Blaming Jews won't change who they are.

At 4:12 AM, Blogger biorabbi said...

Yes, Carl have you seen this movie with Max Von Sydow . It was about the Norwegians role in world war II. I actually think Von Wydow made the guy sound rather pathetic as he was in his 70's when he went 'pro-Nazi' and almost seemed demented. But what that movie reveals is a very ambiguous, murky Norwegian sentiment in world war II. It was not just a matter of "getting by" as was the case with French Vichy. The Norwegians viewed themselves as aryan's akin to the Germans and visa versa.

Norman, it is true the Norwegians have never confronted their ugly and hateful past. Contrast this example with Poland who have tried to change for the better. I believe Poland has a strong pro-Israel thought process today.

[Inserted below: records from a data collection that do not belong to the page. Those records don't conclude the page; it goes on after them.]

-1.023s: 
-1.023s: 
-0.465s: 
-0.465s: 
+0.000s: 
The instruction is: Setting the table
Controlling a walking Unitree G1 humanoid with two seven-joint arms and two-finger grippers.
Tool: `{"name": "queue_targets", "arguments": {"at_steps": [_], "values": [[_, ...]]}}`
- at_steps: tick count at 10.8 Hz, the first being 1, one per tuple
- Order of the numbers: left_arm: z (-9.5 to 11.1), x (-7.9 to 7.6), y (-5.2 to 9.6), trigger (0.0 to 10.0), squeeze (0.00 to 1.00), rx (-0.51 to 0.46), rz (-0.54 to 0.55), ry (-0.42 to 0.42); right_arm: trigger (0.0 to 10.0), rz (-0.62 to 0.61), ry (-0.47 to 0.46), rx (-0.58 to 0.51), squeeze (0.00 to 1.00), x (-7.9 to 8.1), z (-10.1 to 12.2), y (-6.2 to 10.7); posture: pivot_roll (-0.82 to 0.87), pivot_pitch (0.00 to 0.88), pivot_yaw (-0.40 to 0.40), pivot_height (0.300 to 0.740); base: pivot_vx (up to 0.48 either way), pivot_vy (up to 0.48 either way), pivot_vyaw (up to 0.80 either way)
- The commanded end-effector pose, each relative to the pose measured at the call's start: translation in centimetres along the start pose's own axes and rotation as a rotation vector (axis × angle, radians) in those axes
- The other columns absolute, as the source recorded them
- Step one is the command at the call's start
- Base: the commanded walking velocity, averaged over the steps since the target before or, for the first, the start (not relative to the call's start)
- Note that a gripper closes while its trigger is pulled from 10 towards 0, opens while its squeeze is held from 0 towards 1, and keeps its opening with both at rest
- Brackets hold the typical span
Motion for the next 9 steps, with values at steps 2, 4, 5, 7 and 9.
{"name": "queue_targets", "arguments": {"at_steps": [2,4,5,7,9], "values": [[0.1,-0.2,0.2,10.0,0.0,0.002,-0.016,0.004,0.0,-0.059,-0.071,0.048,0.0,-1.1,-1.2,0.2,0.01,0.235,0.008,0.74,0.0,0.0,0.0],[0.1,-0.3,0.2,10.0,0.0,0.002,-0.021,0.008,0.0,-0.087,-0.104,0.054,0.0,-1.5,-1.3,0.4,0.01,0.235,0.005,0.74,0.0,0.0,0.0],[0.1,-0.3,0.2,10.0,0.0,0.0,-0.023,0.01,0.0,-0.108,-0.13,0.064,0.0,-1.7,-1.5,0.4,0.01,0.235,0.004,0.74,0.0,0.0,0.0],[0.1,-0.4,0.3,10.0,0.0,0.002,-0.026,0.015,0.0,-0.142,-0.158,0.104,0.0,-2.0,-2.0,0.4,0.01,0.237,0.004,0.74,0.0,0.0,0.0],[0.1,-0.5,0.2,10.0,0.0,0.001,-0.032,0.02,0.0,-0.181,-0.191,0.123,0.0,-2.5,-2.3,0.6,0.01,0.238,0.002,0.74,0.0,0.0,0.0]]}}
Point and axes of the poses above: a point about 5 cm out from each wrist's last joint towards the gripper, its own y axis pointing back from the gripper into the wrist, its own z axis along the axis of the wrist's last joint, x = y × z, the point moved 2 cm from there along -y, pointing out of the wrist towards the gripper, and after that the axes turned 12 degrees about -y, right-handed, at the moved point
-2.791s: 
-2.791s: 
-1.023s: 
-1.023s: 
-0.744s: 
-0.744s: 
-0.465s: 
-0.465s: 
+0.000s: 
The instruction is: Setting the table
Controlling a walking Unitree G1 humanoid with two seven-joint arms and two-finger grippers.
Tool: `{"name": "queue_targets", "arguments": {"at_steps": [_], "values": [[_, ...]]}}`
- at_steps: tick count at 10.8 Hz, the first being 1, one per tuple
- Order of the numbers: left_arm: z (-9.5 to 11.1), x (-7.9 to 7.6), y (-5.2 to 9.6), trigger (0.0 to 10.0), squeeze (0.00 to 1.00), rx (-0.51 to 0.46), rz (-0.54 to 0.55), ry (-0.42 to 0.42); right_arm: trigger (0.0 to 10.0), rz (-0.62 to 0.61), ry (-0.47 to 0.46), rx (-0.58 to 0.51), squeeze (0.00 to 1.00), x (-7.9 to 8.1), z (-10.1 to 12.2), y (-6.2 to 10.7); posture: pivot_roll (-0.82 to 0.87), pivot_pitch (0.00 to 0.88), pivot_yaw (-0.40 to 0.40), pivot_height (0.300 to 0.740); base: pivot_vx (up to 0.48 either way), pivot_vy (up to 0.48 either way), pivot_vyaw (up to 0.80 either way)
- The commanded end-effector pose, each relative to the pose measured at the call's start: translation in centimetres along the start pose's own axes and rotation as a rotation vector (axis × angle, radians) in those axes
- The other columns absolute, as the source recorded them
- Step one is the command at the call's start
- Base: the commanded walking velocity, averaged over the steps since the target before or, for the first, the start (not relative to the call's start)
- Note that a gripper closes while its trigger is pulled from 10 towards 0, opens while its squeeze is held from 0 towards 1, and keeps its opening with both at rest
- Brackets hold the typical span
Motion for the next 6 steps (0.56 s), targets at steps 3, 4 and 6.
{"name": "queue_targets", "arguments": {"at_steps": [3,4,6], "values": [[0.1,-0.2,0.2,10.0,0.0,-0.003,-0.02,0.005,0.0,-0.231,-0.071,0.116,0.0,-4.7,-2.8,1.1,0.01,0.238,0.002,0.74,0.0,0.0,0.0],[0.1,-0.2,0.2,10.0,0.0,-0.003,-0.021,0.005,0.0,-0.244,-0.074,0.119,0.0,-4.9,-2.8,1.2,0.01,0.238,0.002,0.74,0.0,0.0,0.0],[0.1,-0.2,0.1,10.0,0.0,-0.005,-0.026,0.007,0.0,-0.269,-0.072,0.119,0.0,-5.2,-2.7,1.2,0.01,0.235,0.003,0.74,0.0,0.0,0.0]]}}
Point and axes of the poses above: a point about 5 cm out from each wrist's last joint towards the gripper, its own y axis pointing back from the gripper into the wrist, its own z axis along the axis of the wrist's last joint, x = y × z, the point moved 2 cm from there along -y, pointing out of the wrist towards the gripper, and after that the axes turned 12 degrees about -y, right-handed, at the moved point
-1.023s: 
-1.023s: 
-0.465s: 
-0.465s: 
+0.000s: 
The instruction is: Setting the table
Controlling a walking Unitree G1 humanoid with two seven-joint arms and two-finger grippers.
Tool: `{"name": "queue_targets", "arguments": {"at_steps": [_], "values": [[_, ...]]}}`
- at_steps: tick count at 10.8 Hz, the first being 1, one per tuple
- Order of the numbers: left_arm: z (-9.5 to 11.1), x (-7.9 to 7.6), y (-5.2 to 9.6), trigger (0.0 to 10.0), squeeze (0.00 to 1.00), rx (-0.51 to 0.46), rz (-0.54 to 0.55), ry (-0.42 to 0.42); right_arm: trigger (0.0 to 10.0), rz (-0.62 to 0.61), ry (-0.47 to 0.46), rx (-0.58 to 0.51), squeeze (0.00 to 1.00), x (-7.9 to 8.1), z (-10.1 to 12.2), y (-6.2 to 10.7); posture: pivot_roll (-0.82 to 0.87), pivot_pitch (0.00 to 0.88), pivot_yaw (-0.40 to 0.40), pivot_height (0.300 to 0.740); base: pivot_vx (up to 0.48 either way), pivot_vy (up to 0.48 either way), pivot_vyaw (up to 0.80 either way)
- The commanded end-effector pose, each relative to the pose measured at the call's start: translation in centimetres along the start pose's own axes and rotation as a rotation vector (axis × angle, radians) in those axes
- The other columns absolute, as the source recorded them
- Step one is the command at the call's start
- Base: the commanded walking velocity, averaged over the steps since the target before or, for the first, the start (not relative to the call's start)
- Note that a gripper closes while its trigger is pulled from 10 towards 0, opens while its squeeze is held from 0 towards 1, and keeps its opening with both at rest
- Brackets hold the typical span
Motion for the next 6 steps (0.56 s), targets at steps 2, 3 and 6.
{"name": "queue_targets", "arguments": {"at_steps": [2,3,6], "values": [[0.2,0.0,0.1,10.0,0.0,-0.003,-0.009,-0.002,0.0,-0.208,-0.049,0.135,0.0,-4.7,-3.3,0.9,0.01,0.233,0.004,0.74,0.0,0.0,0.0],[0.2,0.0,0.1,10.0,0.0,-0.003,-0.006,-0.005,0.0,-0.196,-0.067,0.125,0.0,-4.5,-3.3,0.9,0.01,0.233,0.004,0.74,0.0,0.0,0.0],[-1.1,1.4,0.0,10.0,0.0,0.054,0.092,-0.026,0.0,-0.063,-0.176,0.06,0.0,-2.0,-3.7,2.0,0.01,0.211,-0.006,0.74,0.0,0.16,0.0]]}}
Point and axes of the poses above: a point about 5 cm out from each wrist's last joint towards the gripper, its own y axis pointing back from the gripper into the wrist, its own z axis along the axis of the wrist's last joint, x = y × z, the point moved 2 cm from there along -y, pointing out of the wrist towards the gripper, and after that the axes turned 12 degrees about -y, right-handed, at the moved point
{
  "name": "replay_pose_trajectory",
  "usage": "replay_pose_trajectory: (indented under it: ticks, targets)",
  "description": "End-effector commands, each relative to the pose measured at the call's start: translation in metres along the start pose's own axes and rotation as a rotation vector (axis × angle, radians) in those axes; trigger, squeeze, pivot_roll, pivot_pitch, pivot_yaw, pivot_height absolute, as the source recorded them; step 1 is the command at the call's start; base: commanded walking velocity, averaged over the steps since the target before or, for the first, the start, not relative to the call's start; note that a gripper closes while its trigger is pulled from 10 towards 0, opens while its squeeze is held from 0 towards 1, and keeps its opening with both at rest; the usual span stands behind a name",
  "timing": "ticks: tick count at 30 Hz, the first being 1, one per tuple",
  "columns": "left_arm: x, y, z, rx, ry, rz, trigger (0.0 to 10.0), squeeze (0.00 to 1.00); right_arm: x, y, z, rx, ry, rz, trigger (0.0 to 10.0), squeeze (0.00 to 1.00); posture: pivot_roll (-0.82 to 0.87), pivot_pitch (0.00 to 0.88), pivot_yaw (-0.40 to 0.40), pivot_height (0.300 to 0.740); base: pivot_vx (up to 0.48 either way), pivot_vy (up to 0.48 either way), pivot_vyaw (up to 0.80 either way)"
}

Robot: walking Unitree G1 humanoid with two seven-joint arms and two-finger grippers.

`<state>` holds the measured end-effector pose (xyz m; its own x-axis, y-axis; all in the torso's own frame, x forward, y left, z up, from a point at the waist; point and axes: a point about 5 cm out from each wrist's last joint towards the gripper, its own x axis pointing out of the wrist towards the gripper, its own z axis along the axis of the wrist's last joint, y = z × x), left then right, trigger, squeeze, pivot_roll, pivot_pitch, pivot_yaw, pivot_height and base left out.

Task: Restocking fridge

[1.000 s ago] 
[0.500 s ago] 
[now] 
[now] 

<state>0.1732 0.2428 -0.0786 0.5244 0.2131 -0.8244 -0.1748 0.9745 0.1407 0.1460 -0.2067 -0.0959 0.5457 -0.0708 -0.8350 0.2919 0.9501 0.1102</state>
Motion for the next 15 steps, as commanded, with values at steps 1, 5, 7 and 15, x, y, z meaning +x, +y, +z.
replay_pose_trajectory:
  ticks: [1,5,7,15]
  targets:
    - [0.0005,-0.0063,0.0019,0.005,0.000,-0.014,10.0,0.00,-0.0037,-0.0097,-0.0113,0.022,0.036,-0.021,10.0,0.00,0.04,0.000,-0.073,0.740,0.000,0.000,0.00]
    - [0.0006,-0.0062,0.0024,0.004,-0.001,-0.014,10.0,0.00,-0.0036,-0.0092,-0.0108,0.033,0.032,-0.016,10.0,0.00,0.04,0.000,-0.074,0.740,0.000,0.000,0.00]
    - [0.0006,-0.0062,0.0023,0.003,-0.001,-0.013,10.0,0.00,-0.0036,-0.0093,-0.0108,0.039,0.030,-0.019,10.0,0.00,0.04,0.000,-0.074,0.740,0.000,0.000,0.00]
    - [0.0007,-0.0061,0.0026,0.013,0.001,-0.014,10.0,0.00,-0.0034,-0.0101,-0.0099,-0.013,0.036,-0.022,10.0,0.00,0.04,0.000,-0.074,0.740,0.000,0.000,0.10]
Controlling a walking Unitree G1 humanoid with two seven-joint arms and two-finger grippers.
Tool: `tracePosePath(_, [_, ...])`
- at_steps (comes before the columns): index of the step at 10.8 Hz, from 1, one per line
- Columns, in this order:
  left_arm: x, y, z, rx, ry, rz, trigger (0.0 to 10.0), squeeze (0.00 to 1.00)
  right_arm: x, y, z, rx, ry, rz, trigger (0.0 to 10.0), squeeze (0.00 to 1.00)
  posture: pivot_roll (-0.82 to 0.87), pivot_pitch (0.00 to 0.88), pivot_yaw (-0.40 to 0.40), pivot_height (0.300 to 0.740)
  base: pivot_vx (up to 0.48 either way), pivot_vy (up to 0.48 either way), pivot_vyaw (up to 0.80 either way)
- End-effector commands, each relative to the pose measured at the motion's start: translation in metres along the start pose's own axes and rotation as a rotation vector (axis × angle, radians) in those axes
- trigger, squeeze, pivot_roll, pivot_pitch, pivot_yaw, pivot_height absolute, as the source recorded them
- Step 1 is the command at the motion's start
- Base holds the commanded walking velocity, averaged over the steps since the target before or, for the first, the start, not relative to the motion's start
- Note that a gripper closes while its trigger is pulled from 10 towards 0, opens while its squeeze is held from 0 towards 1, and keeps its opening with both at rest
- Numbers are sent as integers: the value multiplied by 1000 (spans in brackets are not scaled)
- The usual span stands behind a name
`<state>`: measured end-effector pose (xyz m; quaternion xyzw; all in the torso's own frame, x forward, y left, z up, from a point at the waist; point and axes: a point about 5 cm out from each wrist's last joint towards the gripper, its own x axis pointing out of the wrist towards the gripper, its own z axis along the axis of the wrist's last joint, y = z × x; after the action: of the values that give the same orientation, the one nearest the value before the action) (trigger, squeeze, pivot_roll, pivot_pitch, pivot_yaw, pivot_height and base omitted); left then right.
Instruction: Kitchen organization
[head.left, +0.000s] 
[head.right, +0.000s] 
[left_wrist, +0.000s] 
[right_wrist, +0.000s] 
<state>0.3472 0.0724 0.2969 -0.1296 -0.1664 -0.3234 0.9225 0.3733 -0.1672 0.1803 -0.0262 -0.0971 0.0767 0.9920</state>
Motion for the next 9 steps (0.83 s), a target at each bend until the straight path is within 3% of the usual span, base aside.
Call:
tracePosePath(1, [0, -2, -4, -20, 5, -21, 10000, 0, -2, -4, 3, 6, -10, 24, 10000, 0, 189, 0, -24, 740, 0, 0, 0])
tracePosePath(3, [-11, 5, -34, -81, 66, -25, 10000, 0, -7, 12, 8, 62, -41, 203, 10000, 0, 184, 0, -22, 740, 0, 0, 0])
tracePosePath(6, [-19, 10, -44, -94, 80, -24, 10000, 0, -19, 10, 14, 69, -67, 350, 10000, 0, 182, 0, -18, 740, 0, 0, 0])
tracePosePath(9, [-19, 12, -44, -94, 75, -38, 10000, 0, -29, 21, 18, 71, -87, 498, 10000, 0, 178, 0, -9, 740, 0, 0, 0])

From a psychological perspective, the Norwegians engage in denial and deflection. Denial is not a river here but complete silence about the Norwegian role in world war II. Deflection in focusing on Israel, focusing on the Israeli right and throwing in Nazi comparisons when possible. They deflect their own pastime role of Jew baiting by making the psychological inference that "the Jews are as bad as we were/are in world war II and today." Quite disgusting.

Here the tendency for anti-zionism to merge with blatant anti-semitism comes through. Of course, there is always a connection. As a person of partial Jewish descent, Israel actually lowers anti-semitism around the world. In a world without Israel, Jew baiting would proceed without masks such as BDS.